With Carrots, Celery, Fennel, and Onion
Roasted Chicken is a menu classic; but done correctly, it’s a Sunday-style meal that will continue to nourish all week. It’s all about making a bunch of vegetables and eating the chicken in small portions. You’ll feel satisfied from the protein, but full from the fiber packed nutritious vegetables, plus, it’s also a one-pot (or roasting pan) meal. Serve it up with a side salad or cooked grains and you’ll be reinventing a menu for the next few days. I like to organize my cooking by additionally roasting brussel sprouts or carrots at the same time. Then, I can use my already cooked food to redesign a meal: salad greens with chicken, brussel sprouts, walnuts and goat cheese with a balsamic vinaigrette or even wilted kale with mushrooms and the roasted vegetables from the chicken. All of a sudden you have options, you know what’s going in your mouth and it’s minutes away from customized perfection.

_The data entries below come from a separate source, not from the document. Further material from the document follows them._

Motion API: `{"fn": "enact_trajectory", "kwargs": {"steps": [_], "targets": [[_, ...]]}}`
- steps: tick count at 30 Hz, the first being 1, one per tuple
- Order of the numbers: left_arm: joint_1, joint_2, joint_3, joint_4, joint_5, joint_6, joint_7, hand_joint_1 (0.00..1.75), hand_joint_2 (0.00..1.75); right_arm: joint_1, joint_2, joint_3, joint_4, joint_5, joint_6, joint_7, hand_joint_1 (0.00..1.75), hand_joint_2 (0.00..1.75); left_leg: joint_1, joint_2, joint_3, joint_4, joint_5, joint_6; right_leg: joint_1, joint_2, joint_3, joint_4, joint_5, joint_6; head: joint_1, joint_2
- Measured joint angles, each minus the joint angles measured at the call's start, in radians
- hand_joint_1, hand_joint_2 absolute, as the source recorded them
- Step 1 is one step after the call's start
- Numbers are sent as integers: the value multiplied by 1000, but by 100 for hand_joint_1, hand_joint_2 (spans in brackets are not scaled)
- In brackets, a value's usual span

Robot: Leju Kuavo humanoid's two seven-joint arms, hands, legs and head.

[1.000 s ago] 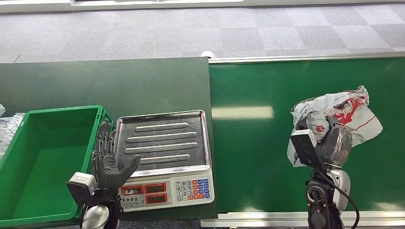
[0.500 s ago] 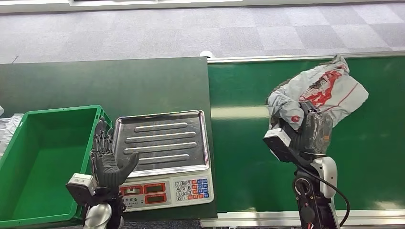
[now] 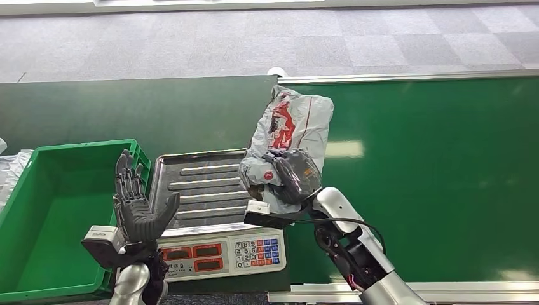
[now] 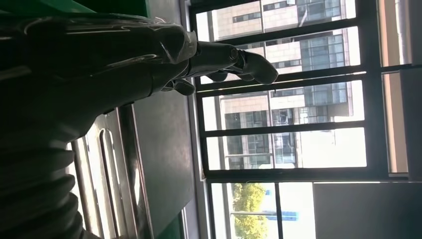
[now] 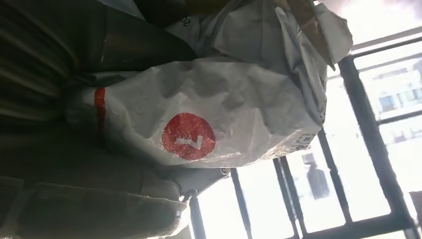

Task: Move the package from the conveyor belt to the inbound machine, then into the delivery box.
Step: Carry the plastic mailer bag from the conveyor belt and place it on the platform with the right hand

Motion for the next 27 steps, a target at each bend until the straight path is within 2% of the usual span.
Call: {"fn": "enact_trajectory", "kwargs": {"steps": [9,14,20,21,22,25,26,27], "targets": [[-12,0,-14,5,0,32,0,0,175,-15,44,172,128,-133,15,-98,175,175,0,0,0,0,0,0,0,0,0,0,0,0,0,0],[-11,0,-14,5,0,31,0,0,175,-14,49,206,148,-161,27,-112,175,175,0,0,0,0,0,0,0,0,0,0,0,0,0,0],[-13,0,-15,8,2,29,0,0,175,-7,76,230,178,-272,91,-177,175,175,0,0,0,0,0,0,1,0,0,0,0,0,0,0],[-13,0,-15,8,2,29,0,0,175,-6,81,234,183,-287,93,-183,167,175,0,0,0,0,0,0,1,0,0,0,0,0,0,0],[-13,0,-15,8,2,29,0,0,175,-5,86,236,188,-302,95,-188,140,175,0,0,0,0,0,0,1,0,0,0,0,0,0,0],[-12,0,-14,8,2,31,0,0,175,-5,94,241,196,-368,106,-204,25,175,0,0,0,0,0,0,1,0,0,0,0,0,0,0],[-12,0,-14,8,2,32,0,0,175,-5,95,241,196,-397,116,-213,7,175,0,0,0,0,0,0,1,0,0,0,0,0,0,0],[-12,0,-14,8,2,32,0,0,175,-4,97,240,197,-433,134,-225,1,175,0,0,0,0,0,0,1,0,0,0,0,0,0,0]]}}
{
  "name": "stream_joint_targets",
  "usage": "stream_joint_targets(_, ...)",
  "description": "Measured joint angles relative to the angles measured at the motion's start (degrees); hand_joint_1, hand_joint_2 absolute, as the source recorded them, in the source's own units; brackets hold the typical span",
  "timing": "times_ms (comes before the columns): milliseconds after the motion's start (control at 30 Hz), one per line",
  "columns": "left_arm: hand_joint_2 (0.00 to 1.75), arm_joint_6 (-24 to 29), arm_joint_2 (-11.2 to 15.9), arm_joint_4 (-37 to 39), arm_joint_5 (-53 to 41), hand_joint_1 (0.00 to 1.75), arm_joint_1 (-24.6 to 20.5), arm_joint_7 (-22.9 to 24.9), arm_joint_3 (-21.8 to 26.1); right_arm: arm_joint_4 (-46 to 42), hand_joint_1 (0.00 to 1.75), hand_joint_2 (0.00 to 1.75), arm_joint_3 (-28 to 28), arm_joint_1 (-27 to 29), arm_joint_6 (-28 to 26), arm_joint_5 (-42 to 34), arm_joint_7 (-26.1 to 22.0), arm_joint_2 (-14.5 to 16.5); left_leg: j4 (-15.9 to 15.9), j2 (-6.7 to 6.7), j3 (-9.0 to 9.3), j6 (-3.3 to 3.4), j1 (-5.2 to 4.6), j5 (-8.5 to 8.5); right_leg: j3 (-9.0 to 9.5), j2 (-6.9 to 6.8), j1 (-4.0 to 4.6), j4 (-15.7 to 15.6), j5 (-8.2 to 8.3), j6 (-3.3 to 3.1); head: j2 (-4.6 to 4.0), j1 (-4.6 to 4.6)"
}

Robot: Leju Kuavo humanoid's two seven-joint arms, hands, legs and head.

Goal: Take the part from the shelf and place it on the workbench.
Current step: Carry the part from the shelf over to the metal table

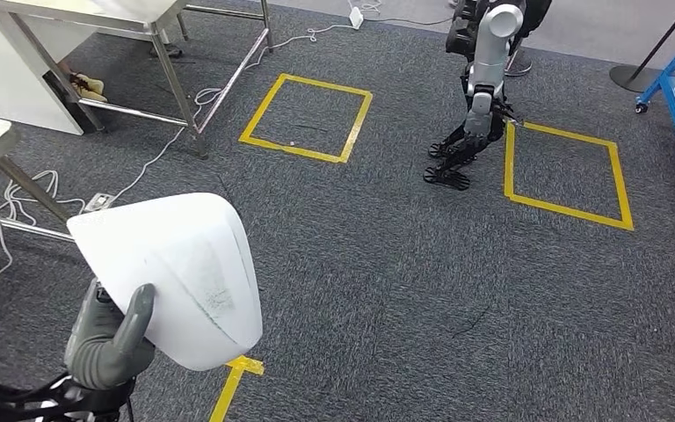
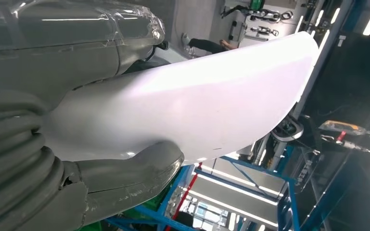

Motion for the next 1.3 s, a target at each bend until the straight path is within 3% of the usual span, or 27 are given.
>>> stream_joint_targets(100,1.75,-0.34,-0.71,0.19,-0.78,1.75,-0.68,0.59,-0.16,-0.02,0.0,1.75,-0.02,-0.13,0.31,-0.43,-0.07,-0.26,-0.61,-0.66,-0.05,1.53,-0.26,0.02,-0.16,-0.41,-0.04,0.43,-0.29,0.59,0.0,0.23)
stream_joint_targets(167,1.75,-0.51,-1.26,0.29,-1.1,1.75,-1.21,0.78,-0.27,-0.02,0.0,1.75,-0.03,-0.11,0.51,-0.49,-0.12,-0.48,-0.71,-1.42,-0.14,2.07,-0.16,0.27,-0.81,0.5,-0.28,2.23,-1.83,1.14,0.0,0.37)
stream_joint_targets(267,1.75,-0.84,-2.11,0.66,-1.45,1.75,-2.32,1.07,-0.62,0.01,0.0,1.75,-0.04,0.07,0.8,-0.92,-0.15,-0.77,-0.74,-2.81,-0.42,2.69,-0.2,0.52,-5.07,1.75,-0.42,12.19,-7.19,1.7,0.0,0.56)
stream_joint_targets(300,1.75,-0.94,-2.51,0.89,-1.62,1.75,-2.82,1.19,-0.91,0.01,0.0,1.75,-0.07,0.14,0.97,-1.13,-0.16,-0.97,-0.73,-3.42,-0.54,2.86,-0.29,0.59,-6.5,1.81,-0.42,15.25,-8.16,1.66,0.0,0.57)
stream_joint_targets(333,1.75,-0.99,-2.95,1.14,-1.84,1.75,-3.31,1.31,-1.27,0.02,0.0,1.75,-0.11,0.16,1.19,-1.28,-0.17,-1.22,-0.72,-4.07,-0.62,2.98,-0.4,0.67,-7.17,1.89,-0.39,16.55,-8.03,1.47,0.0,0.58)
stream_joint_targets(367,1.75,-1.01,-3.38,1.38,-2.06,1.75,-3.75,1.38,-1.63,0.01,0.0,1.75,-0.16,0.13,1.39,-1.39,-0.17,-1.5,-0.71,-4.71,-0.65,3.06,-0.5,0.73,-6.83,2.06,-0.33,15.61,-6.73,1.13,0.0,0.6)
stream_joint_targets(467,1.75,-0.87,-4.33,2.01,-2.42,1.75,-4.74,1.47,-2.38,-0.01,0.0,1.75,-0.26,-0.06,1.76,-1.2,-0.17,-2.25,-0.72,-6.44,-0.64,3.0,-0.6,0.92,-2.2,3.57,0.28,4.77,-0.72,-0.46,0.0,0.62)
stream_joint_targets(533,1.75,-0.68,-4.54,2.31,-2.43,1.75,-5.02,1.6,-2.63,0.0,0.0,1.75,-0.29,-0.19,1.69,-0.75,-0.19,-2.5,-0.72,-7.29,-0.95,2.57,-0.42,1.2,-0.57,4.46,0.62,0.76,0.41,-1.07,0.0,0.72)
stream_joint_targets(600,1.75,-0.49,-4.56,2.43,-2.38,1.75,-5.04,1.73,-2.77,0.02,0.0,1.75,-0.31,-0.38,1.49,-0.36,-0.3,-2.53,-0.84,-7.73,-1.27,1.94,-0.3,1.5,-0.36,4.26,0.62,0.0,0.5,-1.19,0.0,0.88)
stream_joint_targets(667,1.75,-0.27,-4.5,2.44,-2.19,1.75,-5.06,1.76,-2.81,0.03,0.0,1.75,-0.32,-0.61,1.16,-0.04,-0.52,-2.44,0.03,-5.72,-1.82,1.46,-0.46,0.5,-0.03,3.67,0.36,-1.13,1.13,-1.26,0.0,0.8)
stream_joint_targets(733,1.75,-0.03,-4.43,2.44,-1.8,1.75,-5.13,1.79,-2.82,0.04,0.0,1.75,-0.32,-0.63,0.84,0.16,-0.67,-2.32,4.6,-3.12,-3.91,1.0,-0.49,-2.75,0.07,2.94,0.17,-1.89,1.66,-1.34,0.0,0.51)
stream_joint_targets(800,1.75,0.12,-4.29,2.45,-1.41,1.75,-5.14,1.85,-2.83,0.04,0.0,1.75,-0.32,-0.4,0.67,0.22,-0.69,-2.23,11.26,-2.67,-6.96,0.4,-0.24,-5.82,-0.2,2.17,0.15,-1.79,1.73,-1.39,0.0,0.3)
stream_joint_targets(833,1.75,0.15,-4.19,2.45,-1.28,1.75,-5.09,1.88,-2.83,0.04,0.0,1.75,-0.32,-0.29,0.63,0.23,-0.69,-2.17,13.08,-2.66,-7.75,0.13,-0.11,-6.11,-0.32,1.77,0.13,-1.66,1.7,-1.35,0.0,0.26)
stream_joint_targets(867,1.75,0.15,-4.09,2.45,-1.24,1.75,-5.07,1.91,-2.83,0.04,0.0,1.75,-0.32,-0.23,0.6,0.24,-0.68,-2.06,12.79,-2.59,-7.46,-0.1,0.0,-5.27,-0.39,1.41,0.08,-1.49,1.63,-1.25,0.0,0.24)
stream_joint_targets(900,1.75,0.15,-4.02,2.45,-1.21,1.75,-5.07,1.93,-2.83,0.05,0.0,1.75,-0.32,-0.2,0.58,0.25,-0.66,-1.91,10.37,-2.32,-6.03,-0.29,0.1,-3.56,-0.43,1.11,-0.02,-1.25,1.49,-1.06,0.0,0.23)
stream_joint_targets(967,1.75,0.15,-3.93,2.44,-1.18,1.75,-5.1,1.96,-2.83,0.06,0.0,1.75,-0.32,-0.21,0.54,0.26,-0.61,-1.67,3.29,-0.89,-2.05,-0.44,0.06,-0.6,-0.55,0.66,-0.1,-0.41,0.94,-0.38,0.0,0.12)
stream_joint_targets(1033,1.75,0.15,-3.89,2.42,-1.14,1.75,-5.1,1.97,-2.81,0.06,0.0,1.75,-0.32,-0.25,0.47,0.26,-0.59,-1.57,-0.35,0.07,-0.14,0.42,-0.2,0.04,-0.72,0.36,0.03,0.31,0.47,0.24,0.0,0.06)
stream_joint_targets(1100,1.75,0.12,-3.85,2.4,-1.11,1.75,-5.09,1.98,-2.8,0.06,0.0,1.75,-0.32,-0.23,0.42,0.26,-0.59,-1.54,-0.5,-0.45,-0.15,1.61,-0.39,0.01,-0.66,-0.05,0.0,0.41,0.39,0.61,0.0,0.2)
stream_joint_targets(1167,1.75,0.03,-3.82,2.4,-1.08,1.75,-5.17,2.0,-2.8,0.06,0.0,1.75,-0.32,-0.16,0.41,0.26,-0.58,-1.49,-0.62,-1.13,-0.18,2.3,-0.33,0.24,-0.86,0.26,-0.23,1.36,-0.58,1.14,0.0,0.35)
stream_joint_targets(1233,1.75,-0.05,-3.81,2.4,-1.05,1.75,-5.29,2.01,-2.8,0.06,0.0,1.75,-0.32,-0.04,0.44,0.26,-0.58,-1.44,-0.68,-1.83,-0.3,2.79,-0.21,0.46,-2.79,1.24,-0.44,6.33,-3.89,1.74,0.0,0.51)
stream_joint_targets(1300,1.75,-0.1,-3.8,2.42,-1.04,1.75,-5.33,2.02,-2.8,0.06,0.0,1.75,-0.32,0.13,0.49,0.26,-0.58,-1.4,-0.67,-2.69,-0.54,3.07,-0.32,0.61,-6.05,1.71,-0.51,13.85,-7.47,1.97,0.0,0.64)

I like to cook on Sundays, and for a lot of people, it’s the only opportunity they’ll have to roast something that takes a little time commitment. It’s the meal that keeps on giving because after you’ve picked all that meat from the bone, you can make chicken stock with the carcass. Don’t get freaked out, because it’s almost easier than cooking the chicken, which is already a breeze. Stay tuned for stock recipe…
Regarding chicken: Try to buy organic, free range and humanly raised meat from a purveyor who knows their shuff. If you’re going to eat meat, it’s really important to put your money into the hands of the people who are supporting the world in local, thoughtful ways, from smaller farms. The flavor of the chicken is noticeably better, a hearty, earthy bird that actually tastes like chicken, instead of a chicken shaped animal that tastes like nothing, at best. Although it’s more expensive, you can amp up the vegetables to extend your dollar further. In a capitalist climate, the most important thing you can do as a participating member, is pay attention to where and how you spend your money. It’s like placing a vote for how you think animals should be treated, how purveyors should act, and how much should be produced. At the end of the day, it’s all about numbers and profit, love it or hate it. Spend thoughtfully because the numbers don’t lie.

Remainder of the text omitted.